Our program is recommended for children who have:
- A diagnosis or prior treatment for a rare childhood cancer or brain tumor
- A diagnosis or prior treatment for a cancer of any type plus a family history of cancer
- A strong family history of cancer
- A parent (or another relative) known to have a cancer syndrome or a cancer gene mutation
The field of genetics is rapidly changing, and we provide advanced options in genetic testing across the spectrum of new and established inherited cancer syndromes. The syndromes include, but are not limited to:
- DICER1 syndrome
- Hereditary retinoblastoma
- Li-Fraumeni syndrome
- Multiple Endocrine Neoplasia
- Pheochromocytoma/paraganglioma syndrome
- Von Hippel-Lindau syndrome
- PTEN Hamartoma Syndrome — including Cowden Syndrome
- Polyposis Syndromes — including Familial Adenomatous Polyposis, Juvenile Polyposis
- Hereditary Leiomyomatosis and Renal Cell Cancer (HLRCC)

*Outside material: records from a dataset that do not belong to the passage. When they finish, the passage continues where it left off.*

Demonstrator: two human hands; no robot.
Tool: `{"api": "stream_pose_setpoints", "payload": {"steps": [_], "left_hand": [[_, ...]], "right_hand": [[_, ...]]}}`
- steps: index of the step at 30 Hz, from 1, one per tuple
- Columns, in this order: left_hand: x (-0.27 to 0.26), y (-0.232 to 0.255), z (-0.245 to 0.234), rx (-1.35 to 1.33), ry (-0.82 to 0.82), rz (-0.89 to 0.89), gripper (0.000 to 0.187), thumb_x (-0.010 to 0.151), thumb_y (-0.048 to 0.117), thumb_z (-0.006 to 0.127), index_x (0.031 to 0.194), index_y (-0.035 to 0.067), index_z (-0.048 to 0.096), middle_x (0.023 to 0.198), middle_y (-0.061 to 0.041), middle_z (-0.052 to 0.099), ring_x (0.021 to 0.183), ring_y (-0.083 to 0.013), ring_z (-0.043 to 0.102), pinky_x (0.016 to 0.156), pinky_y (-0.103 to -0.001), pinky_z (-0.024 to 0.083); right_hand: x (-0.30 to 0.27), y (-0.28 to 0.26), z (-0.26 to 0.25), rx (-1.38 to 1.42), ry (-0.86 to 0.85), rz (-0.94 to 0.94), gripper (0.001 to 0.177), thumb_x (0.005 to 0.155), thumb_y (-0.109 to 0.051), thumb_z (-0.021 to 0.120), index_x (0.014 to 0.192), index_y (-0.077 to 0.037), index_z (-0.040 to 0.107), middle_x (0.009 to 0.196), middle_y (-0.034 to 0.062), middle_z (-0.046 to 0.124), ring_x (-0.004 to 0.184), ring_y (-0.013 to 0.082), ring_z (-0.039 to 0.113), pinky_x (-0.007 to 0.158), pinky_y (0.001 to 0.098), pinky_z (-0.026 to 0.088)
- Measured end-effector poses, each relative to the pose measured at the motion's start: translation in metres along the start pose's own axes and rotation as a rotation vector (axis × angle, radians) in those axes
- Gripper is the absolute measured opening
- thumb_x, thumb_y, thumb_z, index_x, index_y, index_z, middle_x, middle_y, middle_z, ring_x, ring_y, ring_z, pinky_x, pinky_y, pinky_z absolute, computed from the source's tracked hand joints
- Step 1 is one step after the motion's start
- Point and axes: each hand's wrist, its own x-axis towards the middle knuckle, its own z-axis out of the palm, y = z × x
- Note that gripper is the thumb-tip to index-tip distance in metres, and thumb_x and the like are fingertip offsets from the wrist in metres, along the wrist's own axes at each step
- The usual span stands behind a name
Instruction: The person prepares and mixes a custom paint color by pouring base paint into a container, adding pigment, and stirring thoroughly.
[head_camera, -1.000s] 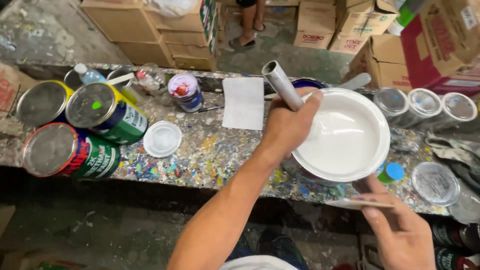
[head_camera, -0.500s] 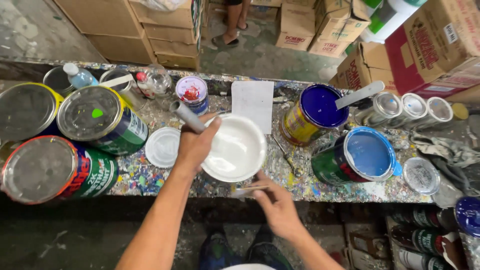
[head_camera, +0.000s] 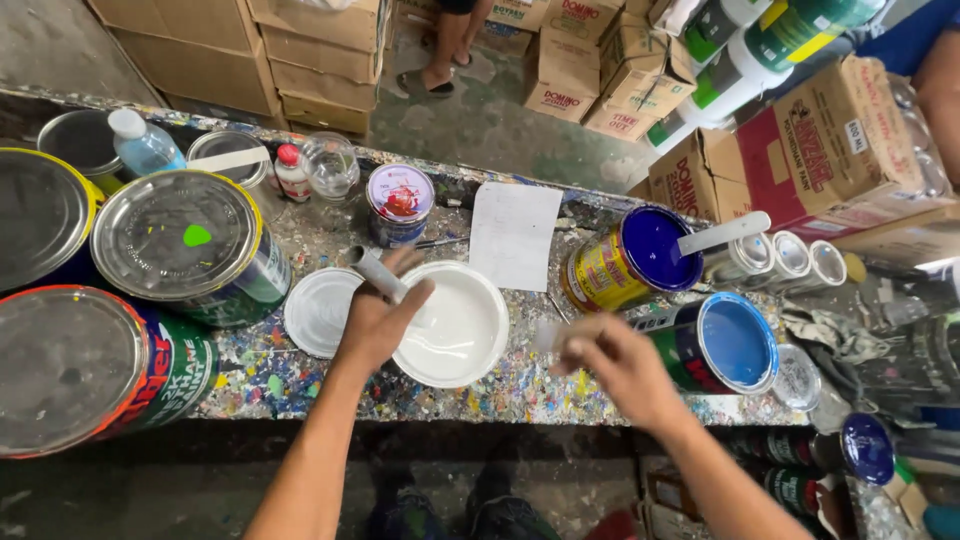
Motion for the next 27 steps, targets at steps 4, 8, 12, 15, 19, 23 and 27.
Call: {"api": "stream_pose_setpoints", "payload": {"steps": [4, 8, 12, 15, 19, 23, 27], "left_hand": [[-0.038, 0.001, -0.021, 0.129, -0.058, 0.110, 0.125, 0.082, 0.014, 0.092, 0.175, -0.001, 0.011, 0.177, -0.038, 0.022, 0.164, -0.0545, 0.016, 0.135, -0.066, 0.018], [-0.079, -0.047, -0.011, 0.252, -0.097, -0.097, 0.170, 0.052, 0.038, 0.116, 0.176, 0.004, 0.006, 0.178, -0.035, 0.019, 0.166, -0.0508, 0.018, 0.139, -0.062, 0.015], [-0.084, -0.055, 0.012, 0.330, -0.036, -0.024, 0.173, 0.054, 0.044, 0.115, 0.176, 0.003, -0.001, 0.178, -0.037, 0.012, 0.165, -0.0550, 0.015, 0.136, -0.065, 0.018], [-0.072, -0.101, 0.023, 0.353, 0.092, 0.156, 0.174, 0.049, 0.052, 0.114, 0.174, 0.002, 0.003, 0.175, -0.037, 0.020, 0.162, -0.0560, 0.023, 0.133, -0.065, 0.023], [-0.057, -0.120, 0.032, 0.383, 0.262, 0.430, 0.162, 0.050, 0.050, 0.112, 0.171, 0.002, 0.015, 0.167, -0.037, 0.039, 0.153, -0.0573, 0.041, 0.128, -0.067, 0.034], [-0.054, -0.127, 0.039, 0.377, 0.346, 0.519, 0.158, 0.051, 0.059, 0.108, 0.172, 0.003, 0.023, 0.169, -0.030, 0.042, 0.155, -0.0494, 0.043, 0.130, -0.057, 0.034], [-0.056, -0.125, 0.051, 0.340, 0.437, 0.560, 0.153, 0.050, 0.052, 0.109, 0.171, 0.003, 0.029, 0.163, -0.027, 0.046, 0.151, -0.0486, 0.047, 0.128, -0.061, 0.035]], "right_hand": [[0.068, -0.046, -0.013, -0.141, 0.205, -0.211, 0.017, 0.098, -0.017, 0.086, 0.109, -0.006, 0.078, 0.076, 0.0066, 0.071, 0.064, 0.0159, 0.065, 0.065, 0.0355, 0.054], [0.131, -0.040, 0.006, -0.246, 0.082, -0.481, 0.015, 0.096, -0.014, 0.086, 0.111, -0.017, 0.088, 0.096, 0.0088, 0.079, 0.090, 0.0237, 0.074, 0.085, 0.0373, 0.056], [0.164, -0.050, 0.034, -0.272, -0.072, -0.722, 0.009, 0.096, -0.011, 0.087, 0.104, -0.012, 0.084, 0.103, 0.0085, 0.081, 0.099, 0.0313, 0.077, 0.096, 0.0446, 0.058], [0.180, -0.045, 0.044, -0.423, -0.122, -0.770, 0.010, 0.097, -0.013, 0.084, 0.107, -0.015, 0.083, 0.105, 0.0052, 0.079, 0.101, 0.0321, 0.073, 0.094, 0.0462, 0.055], [0.182, -0.027, 0.036, -0.591, -0.062, -0.826, 0.010, 0.104, -0.017, 0.075, 0.111, -0.015, 0.083, 0.095, 0.0049, 0.072, 0.093, 0.0298, 0.068, 0.088, 0.0432, 0.052], [0.140, 0.013, 0.014, -0.613, 0.041, -0.800, 0.008, 0.104, -0.013, 0.075, 0.108, -0.010, 0.081, 0.087, 0.0101, 0.067, 0.084, 0.0352, 0.068, 0.080, 0.0448, 0.056], [0.063, 0.015, 0.032, -0.406, 0.094, -0.384, 0.009, 0.104, -0.011, 0.073, 0.098, -0.008, 0.079, 0.075, 0.0045, 0.067, 0.063, 0.0204, 0.062, 0.065, 0.0344, 0.055]]}}
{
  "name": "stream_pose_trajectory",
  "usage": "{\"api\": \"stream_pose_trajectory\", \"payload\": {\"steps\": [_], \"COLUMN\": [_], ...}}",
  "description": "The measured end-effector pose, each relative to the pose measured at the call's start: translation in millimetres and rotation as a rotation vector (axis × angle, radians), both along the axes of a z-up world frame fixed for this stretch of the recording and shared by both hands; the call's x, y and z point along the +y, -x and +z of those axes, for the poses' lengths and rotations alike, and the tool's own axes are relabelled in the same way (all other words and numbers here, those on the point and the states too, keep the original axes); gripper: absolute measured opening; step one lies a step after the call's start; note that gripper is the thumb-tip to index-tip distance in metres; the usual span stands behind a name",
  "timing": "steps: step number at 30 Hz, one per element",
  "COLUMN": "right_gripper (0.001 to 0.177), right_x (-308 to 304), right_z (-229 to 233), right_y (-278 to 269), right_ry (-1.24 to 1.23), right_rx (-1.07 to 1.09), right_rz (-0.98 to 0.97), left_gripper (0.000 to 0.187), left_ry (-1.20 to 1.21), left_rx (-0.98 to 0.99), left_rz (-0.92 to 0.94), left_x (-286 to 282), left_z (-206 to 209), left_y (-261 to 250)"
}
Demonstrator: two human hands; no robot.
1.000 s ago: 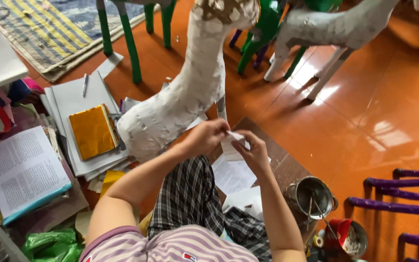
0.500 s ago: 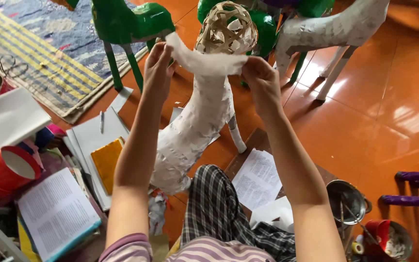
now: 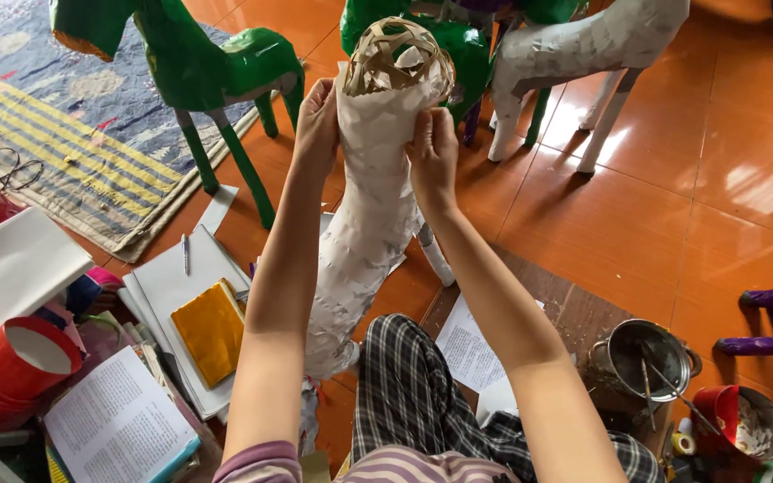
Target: Cutting paper strips with scissors and applying them to a paper-mache sculpture with glue.
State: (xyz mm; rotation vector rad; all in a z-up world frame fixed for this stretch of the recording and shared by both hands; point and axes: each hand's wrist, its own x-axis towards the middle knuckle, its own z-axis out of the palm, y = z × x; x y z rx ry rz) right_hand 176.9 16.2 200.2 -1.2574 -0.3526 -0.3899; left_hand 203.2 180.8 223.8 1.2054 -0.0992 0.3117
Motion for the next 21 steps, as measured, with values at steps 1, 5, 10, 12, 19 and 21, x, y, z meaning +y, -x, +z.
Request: {"api": "stream_pose_trajectory", "payload": {"steps": [1,5,10,12,19,21], "right_gripper": [0.023,0.029,0.028,0.029,0.011,0.005], "right_x": [3.4,13.8,21.1,20.8,11.3,4.6], "right_z": [-3.7,-6.4,-10.3,-12.1,-18.7,-7.2], "right_y": [-3.1,-1.1,-5.7,-6.7,-7.9,6.6], "right_ry": [0.06,0.104,0.054,0.051,0.108,0.063], "right_rx": [-0.075,-0.101,-0.018,0.005,-0.089,-0.125], "right_rz": [-0.104,-0.222,-0.244,-0.233,-0.219,-0.239], "left_gripper": [0.024,0.017,0.03,0.019,0.027,0.015], "left_ry": [-0.017,-0.033,0.072,0.069,-0.196,-0.314], "left_rx": [0.008,0.042,0.222,0.227,0.236,0.109], "left_rz": [-0.006,-0.018,-0.093,-0.1,0.087,0.212], "left_x": [-0.4,0.9,-17.1,-17.3,-6.6,1.1], "left_z": [2.1,4.7,37.1,33.5,22.8,20.1], "left_y": [0.3,-4.2,23.5,18.9,3.2,11.0]}}
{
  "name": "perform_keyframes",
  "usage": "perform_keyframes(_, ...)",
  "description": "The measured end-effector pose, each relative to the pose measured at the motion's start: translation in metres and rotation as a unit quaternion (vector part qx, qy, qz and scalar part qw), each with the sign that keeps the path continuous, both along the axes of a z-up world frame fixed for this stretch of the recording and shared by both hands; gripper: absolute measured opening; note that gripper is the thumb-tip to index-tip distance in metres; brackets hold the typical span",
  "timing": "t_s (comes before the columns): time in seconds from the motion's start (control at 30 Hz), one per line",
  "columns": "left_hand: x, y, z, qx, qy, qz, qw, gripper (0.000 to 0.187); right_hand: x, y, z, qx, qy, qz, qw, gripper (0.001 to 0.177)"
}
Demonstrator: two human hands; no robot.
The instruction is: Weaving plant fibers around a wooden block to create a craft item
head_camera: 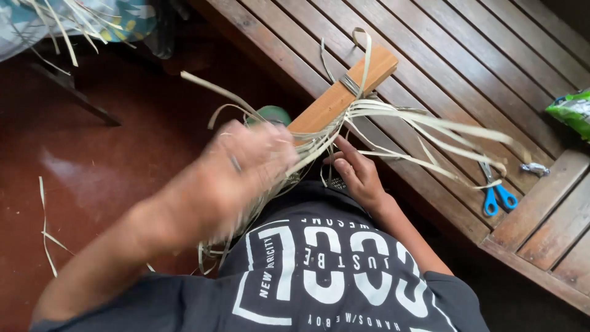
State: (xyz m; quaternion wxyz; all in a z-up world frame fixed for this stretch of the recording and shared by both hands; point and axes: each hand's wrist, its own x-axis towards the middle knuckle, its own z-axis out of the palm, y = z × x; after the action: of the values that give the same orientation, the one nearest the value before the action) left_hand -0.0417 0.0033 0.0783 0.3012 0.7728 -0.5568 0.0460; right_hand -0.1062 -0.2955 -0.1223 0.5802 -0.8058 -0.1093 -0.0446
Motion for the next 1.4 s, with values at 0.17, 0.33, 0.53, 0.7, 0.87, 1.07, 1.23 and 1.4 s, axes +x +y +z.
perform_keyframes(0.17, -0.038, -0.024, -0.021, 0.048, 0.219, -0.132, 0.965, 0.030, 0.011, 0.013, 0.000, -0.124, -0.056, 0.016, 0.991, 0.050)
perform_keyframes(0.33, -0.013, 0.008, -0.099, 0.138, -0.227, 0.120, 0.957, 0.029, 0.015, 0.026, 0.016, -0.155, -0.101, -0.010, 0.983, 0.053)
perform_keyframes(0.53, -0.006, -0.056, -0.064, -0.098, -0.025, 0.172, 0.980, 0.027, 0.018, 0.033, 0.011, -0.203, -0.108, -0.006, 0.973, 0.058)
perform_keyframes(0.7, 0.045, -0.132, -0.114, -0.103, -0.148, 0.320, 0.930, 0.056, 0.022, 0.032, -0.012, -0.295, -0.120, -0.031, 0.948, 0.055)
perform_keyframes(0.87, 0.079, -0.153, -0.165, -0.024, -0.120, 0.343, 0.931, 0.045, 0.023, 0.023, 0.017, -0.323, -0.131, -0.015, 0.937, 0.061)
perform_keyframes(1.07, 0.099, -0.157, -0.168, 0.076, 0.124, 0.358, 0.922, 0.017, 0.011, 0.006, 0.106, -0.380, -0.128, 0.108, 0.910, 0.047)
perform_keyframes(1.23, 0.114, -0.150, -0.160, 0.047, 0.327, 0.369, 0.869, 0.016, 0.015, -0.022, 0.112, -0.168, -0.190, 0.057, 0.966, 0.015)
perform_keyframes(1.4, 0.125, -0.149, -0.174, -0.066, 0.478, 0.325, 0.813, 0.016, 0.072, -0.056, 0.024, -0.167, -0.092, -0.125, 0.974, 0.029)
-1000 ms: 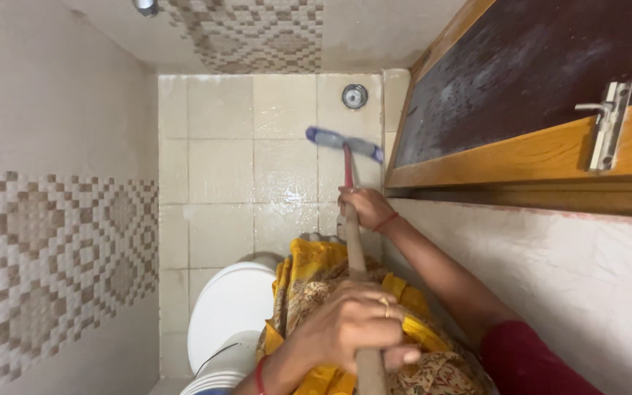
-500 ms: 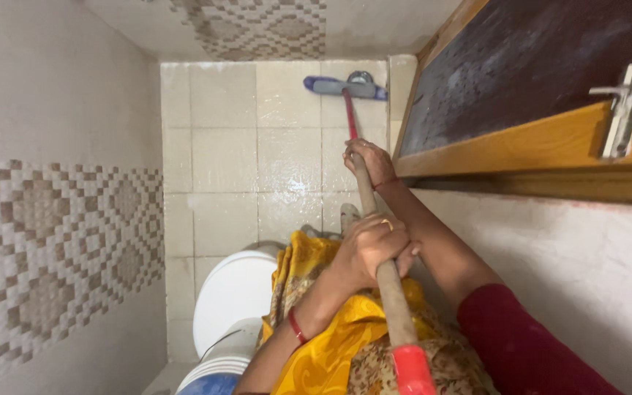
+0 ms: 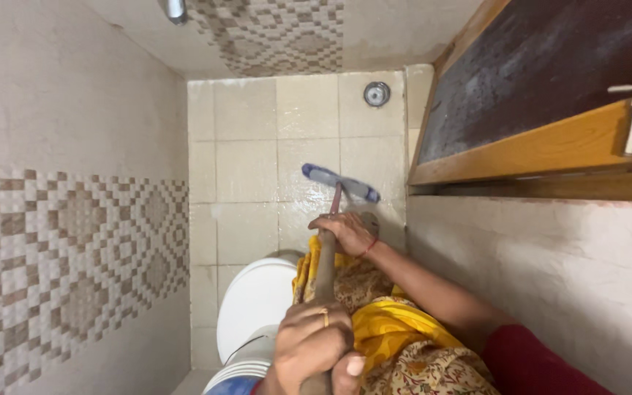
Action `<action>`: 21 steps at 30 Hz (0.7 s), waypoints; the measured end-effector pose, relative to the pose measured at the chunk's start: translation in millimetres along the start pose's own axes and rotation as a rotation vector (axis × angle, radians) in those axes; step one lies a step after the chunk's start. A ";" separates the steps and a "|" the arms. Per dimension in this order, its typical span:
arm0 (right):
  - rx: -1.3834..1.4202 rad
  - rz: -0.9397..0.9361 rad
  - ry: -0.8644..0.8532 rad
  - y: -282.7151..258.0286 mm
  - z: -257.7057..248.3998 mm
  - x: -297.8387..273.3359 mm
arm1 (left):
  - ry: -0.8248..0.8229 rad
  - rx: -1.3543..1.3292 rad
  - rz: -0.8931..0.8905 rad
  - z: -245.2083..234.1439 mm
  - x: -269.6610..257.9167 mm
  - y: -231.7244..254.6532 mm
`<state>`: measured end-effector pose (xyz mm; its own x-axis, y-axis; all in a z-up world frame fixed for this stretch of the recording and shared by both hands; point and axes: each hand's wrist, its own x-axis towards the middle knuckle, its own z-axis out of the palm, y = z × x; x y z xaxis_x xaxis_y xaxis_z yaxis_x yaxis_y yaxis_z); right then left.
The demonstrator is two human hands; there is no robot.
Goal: The person uses a floor wiper and water to clean the tiles in a bathroom. They pour water from a bucket and use the wiper to scrub the floor and push water into a drain while moving around the room.
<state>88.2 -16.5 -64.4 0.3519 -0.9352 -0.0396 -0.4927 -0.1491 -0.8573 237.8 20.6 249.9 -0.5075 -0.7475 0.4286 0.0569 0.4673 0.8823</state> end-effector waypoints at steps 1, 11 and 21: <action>0.051 0.105 -0.047 7.3 5.1 5.1 | 0.018 -0.013 0.008 3.5 -7.3 -5.8; -0.421 0.067 -0.016 133.4 -4.8 135.5 | 0.280 0.155 0.084 37.4 -56.7 -208.8; -0.031 0.060 -0.215 -8.1 37.9 76.2 | 0.305 0.143 -0.167 -49.0 -55.5 -45.1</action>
<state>149.2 -74.4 -80.0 0.4807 -0.8534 -0.2015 -0.5410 -0.1077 -0.8341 305.5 17.8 195.9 -0.2187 -0.9151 0.3388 -0.1368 0.3725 0.9179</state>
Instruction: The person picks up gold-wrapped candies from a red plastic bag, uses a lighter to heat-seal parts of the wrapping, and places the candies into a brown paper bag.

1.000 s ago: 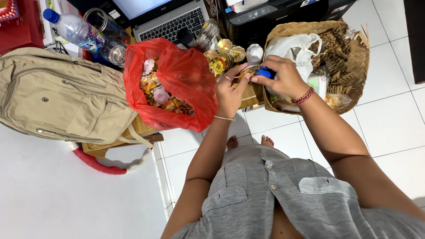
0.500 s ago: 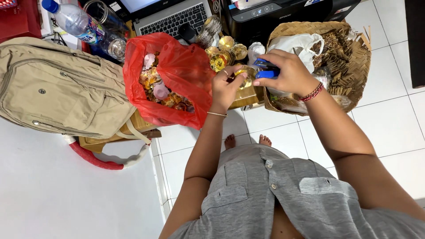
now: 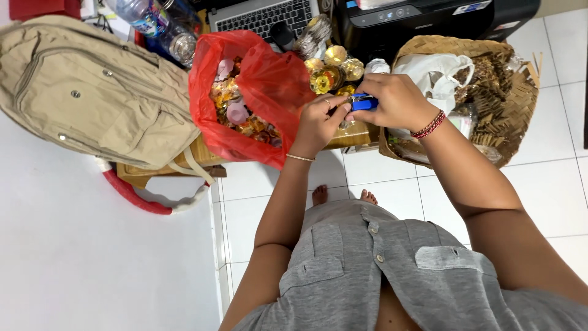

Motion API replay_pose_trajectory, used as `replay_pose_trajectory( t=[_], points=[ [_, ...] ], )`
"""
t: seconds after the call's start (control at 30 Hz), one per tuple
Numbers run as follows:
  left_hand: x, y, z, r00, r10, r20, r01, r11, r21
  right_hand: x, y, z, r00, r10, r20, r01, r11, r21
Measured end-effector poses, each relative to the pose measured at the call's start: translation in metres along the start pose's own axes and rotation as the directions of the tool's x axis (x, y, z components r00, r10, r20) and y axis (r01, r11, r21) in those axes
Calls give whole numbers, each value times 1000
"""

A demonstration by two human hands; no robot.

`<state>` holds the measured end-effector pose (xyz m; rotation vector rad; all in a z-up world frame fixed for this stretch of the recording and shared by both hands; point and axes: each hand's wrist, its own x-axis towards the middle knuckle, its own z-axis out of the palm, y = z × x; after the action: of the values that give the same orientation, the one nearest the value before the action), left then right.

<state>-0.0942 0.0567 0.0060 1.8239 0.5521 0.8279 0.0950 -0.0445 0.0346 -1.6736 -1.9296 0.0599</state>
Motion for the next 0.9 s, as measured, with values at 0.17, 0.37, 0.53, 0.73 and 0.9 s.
replay_pose_trajectory(
  t=[0.17,0.37,0.53,0.73,0.9],
  points=[
    [-6,6,-23,1000,23,17,-23,1000,16,12,-2,20,999,-32,31,32,999,3],
    [-15,3,-52,997,-77,-26,78,996,53,36,-17,43,997,-59,45,56,996,71],
    [-22,-15,-93,984,-104,-148,121,986,110,62,-34,63,996,-63,58,55,989,141],
    [-35,-27,-164,808,-225,-545,338,934,116,76,-31,80,999,53,-9,-47,939,339],
    [-20,-69,-189,782,-187,-595,447,834,325,76,-22,92,982,186,-38,-156,906,393]
  ],
)
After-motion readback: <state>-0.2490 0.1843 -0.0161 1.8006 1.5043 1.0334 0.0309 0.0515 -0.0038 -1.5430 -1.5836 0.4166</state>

- Familial Neuroblastoma (ALK)
- Congenital Central Hypoventilation Syndrome
- RASopathies
- Congenital Mismatch Repair Deficiency (CMMRD) or Biallelic Mismatch Repair Deficiency (BMMRD)
- Gorlin Syndrome
- Rhabdoid Tumor Predisposition Syndrome
Although our Pediatric Cancer Genetic Risk Program is focused on pediatric cancer risk, adult family members may choose to visit the Dana-Farber Center for Cancer Genetics and Prevention.
Both programs work closely together, allowing us to provide integrated care for families.